◆ ACTION ITEM
Set down the data below once more, precisely as it reads.

◆ THE DATA

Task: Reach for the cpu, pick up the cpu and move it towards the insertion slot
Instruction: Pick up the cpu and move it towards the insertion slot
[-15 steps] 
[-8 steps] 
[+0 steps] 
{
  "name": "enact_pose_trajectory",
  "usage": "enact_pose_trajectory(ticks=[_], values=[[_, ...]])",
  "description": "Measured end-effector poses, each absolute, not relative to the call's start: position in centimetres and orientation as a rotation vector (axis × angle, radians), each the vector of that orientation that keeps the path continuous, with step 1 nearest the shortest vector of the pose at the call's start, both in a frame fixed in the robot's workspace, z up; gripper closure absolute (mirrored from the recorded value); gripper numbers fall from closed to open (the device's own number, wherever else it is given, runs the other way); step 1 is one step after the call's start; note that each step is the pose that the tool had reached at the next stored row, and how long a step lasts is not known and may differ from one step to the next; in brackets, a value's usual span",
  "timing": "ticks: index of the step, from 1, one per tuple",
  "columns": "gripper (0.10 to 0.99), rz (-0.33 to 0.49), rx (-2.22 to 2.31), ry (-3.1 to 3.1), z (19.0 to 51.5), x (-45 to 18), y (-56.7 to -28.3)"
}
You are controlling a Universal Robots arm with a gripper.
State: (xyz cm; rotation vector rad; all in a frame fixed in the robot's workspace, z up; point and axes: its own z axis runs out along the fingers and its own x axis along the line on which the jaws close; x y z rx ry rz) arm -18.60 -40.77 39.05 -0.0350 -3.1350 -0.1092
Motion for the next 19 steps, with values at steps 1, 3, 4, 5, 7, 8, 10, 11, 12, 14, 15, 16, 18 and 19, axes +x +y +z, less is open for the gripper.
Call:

◆ RESPONSE
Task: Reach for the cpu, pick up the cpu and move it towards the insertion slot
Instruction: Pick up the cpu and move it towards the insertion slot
[-15 steps] 
[-8 steps] 
[+0 steps] 
{
  "name": "enact_pose_trajectory",
  "usage": "enact_pose_trajectory(ticks=[_], values=[[_, ...]])",
  "description": "Measured end-effector poses, each absolute, not relative to the call's start: position in centimetres and orientation as a rotation vector (axis × angle, radians), each the vector of that orientation that keeps the path continuous, with step 1 nearest the shortest vector of the pose at the call's start, both in a frame fixed in the robot's workspace, z up; gripper closure absolute (mirrored from the recorded value); gripper numbers fall from closed to open (the device's own number, wherever else it is given, runs the other way); step 1 is one step after the call's start; note that each step is the pose that the tool had reached at the next stored row, and how long a step lasts is not known and may differ from one step to the next; in brackets, a value's usual span",
  "timing": "ticks: index of the step, from 1, one per tuple",
  "columns": "gripper (0.10 to 0.99), rz (-0.33 to 0.49), rx (-2.22 to 2.31), ry (-3.1 to 3.1), z (19.0 to 51.5), x (-45 to 18), y (-56.7 to -28.3)"
}
You are controlling a Universal Robots arm with a gripper.
State: (xyz cm; rotation vector rad; all in a frame fixed in the robot's workspace, z up; point and axes: its own z axis runs out along the fingers and its own x axis along the line on which the jaws close; x y z rx ry rz) arm -18.60 -40.77 39.05 -0.0350 -3.1350 -0.1092
Motion for the next 19 steps, with values at steps 1, 3, 4, 5, 7, 8, 10, 11, 12, 14, 15, 16, 18 and 19, axes +x +y +z, less is open for the gripper.
Call:

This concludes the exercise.